Thank you for asking a timely and important question. There’s a lot of emotion bound up in this particular topic right now, and if we can do anything to help our listeners get back to the business of happily writing awesome things, that’s what we want to do.
Comment Moderation has been enabled
This comments thread is for talking about writing beginnings, not for arguing positions on current events. I am pruning off-topic comments with extreme prejudice. I’ve already had to delete comments from multiple camps posting links to Puppy-related stuff. Writing Excuses listeners who want to while away productive time on this matter are certainly capable of using Google to find the information they want.
Yes, I’m a censor with an agenda: YOU ARE OUT OF EXCUSES NOW GO WRITE.
Please.
As fascinating as the politics of WSFS may be, in the long run I think your book will be far more interesting. Let’s talk about THAT. Better still, let’s all go write! I’m out of just as many excuses as anybody else is.
@derth …..everyone knows by now that you are the resident fact checker. You don’t have to prove yourself anymore it’s alright.
You guys know that speaking aloud the words “Hollywood Formula” is one of the three phrases that will invoke my presence, right? But with respect and apologies, you’ve mischaracterized a little bit here. There are actually three decision points that occur in the typical storytelling structure of a commercial film.
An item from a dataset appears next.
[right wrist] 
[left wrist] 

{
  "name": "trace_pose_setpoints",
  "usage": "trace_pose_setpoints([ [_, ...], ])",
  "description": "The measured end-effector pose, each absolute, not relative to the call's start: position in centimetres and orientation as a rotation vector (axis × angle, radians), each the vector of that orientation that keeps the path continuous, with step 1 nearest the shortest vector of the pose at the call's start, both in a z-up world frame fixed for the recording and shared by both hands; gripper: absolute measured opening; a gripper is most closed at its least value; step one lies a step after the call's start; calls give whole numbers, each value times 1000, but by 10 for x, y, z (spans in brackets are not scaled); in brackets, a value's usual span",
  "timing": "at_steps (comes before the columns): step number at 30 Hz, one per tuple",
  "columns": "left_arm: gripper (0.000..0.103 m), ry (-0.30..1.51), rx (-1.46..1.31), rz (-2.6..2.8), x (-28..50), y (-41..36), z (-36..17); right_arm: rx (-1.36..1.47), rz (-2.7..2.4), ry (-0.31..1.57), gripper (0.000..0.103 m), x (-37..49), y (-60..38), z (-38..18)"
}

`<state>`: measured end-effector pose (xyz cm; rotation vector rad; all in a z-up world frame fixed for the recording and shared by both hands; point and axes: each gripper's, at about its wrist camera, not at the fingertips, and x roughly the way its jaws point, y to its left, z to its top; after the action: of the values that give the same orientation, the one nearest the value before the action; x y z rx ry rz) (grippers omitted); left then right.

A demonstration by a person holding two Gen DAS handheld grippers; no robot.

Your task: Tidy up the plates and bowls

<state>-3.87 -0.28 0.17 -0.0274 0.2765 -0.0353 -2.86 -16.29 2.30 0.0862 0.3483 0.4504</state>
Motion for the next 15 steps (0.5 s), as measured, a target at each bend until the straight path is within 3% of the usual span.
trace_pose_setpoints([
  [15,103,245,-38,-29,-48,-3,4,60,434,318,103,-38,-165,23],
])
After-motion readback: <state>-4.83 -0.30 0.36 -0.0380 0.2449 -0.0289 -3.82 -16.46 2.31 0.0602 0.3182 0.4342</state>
The first point is called the Fateful Decision. This occurs around the 12 to 13 minute mark of the first quarter of the story and is the point at which the protagonist actively decides (often against opposition) to engage in the story. In The Matrix, this is the red pill verses blue pill choice. In Thelma & Louise, this is where Thelma decides to go out with Louise anyway, despite her overbearing husband forbidding her to go. In Thor, this is when Thor and friends decide to invade the frost giants’ realm despite this father’s orders. If our protagonist does not actively decide to embrace the adventure at this point, we have no story.
The second point occurs at the midpoint–usually the exact midpoint–of the film and is the switch from wandering to going on the offensive. In Star Wars, this is the point at which Luke Skywalker realizes that the princess is on the Death Star too and determines to mount a(n ineffectual) rescue. In the first Harry Potter film, this is the discovery that someone is killing unicorns in the forest and this must be stopped.
I say “ineffectual” above because the protagonist cannot succeed as long as they are refusing to face the truth about their nature or let go of their old habit. Again in Star Wars, success cannot come until the third decision point, the decision to forgo technology and embrace faith at the moment when Luke “uses the force” to blow up the Death Star. In the Avengers, Tony cannot succeed until he lets go the idea of himself as a selfish individual and embraces the notion that a hero is someone who must be willing to lay down his life for others.
These three decisions together form the arc of the main character’s advancement in most Hollywood films. And now I recede into the midsts from which I sprang….
Thanks for the formula-check, Lou. We get these kinds of things wrong (or half-right) all the time in the interest of time, and having good liner notes here in the comment section is absolutely invaluable.
No worries. I enjoyed the episode very much, as I always do! You four put on a wonderful podcast.
I just love listening to you guys. I hope to see all of you at World Con this year. :)
For protagonists who are initially reluctant, but will eventually turn into a hero, how can you make promises about their hero-ness when they are still at a stage where they don’t want to be one?